In a time of relative plenty in Britain, Amy Sharrocks has been gathering a collection of water for future generations to consider. Clean water is more and more difficult to access across the world: will people look back at our current profligacy with horror and amazement…will the notions of fountains, swimming pools and baths become as archaic as the Broad St Pump now seems? We need to hold on to it, consider what is precious about it and how we are using it now in order to explore how we might save it for the future.
Everyday we choose water metaphors to define our thinking, yet in reality we have become used to defending against it. We chlorinate it and pipe it, soothed by our certainty that it will pour from our tap when we need it. Certainly it is time to re-examine our connection, and develop a new relationship. We are all implicated in this.
Museum of Water has been visited by over 60,000 people and currently holds over 1,000 bottles in the collection.
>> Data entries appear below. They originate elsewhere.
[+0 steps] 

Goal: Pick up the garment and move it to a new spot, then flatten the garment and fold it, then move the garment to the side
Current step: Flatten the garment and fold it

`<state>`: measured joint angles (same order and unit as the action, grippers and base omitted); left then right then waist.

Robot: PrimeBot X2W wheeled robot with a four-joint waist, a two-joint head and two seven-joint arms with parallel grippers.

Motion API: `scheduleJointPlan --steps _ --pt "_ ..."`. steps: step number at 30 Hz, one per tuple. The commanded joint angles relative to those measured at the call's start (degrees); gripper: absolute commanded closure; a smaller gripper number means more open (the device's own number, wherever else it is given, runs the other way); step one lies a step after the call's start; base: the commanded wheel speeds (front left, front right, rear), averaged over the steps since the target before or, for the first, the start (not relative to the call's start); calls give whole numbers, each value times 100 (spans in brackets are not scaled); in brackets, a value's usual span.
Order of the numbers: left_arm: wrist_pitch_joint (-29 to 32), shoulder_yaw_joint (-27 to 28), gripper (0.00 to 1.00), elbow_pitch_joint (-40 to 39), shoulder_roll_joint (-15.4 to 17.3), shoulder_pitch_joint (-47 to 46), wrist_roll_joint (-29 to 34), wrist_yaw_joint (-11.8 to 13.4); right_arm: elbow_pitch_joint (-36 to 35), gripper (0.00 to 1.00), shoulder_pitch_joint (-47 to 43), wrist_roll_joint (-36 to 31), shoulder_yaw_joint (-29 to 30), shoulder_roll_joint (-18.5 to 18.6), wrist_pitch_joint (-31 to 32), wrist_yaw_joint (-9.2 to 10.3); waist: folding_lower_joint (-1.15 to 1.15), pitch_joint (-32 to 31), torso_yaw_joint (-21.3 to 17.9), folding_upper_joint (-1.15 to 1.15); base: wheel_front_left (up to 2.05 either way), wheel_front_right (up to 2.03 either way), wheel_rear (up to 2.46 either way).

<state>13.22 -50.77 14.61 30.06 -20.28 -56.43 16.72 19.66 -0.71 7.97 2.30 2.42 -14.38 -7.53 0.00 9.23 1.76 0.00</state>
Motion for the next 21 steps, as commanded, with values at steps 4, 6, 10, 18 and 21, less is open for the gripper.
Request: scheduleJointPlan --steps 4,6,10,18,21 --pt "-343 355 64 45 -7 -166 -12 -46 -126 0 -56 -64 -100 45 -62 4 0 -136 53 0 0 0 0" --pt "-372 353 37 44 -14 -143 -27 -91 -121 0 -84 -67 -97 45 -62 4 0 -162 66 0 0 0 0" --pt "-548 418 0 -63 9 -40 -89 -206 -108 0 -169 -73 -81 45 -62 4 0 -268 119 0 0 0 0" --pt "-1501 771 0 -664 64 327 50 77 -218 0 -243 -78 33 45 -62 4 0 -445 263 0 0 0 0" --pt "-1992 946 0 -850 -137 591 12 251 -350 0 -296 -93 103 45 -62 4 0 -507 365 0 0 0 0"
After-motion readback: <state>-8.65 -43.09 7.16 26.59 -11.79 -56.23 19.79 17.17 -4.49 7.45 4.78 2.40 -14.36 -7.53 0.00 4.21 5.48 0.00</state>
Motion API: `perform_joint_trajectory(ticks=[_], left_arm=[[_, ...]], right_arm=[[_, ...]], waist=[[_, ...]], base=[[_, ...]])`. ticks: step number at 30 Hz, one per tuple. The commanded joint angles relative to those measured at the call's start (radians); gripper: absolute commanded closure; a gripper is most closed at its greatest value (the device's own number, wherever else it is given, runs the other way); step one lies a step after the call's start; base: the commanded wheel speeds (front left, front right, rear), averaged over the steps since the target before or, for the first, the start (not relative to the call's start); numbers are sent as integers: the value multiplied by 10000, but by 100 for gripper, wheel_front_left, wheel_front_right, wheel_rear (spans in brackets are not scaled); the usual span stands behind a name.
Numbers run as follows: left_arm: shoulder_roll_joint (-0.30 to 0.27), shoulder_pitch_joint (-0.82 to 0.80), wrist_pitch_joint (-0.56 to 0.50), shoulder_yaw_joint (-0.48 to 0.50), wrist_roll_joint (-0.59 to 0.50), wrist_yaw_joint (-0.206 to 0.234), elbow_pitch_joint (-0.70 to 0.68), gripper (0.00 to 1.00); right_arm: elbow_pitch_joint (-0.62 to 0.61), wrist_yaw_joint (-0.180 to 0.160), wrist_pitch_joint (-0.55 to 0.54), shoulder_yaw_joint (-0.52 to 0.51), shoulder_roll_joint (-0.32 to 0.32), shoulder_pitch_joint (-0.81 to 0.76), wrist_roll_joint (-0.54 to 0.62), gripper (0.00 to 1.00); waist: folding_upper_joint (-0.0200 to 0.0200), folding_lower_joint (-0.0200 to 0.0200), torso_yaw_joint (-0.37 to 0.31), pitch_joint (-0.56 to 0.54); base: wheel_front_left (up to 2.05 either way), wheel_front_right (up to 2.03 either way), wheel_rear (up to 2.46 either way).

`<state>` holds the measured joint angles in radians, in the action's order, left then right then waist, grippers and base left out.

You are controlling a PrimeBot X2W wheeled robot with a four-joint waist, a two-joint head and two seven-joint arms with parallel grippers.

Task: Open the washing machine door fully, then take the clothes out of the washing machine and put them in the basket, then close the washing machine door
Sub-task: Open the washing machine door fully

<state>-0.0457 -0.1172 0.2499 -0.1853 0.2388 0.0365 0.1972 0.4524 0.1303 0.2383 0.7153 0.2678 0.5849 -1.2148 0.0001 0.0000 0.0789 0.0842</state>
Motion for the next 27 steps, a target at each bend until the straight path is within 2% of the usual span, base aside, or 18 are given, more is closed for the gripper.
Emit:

These donations include water from the last ice age, a muddy puddle, water from Mecca and the Ganges, ghost water, breaking waters, Norwegian spit, two different breaths and water from a bedside table said to be infused with dreams.
Museum of Water was nominated for European Museum of the Year and the CIWEM Nick Reeves Award, and is part of the Water Museums Global Network.
For more information visit museumofwater.co.uk.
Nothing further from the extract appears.